• _ACTIVITY_: For each line of the data below that holds "black", copy the line.

• _RECORDS_:

******************************

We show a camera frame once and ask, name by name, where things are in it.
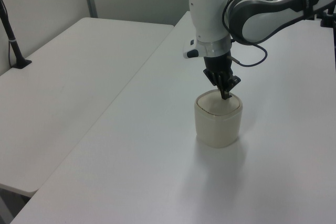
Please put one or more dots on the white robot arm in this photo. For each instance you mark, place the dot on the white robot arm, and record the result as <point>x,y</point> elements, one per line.
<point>210,16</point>

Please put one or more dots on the cream plastic trash bin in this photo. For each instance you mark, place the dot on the cream plastic trash bin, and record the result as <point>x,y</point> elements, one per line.
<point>218,127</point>

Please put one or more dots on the black clamp stand pole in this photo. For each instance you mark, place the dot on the black clamp stand pole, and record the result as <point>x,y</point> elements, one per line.
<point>328,19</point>

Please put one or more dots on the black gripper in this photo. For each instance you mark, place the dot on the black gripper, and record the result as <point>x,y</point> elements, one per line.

******************************

• _PROBLEM SOLUTION_:
Please put one or more dots on the black clamp stand pole in this photo. For each instance you mark, place the dot on the black clamp stand pole, and record the result as <point>x,y</point> elements, one per line.
Please put one or more dots on the black gripper in this photo. For each instance you mark, place the dot on the black gripper, and record the result as <point>x,y</point> elements, one per line.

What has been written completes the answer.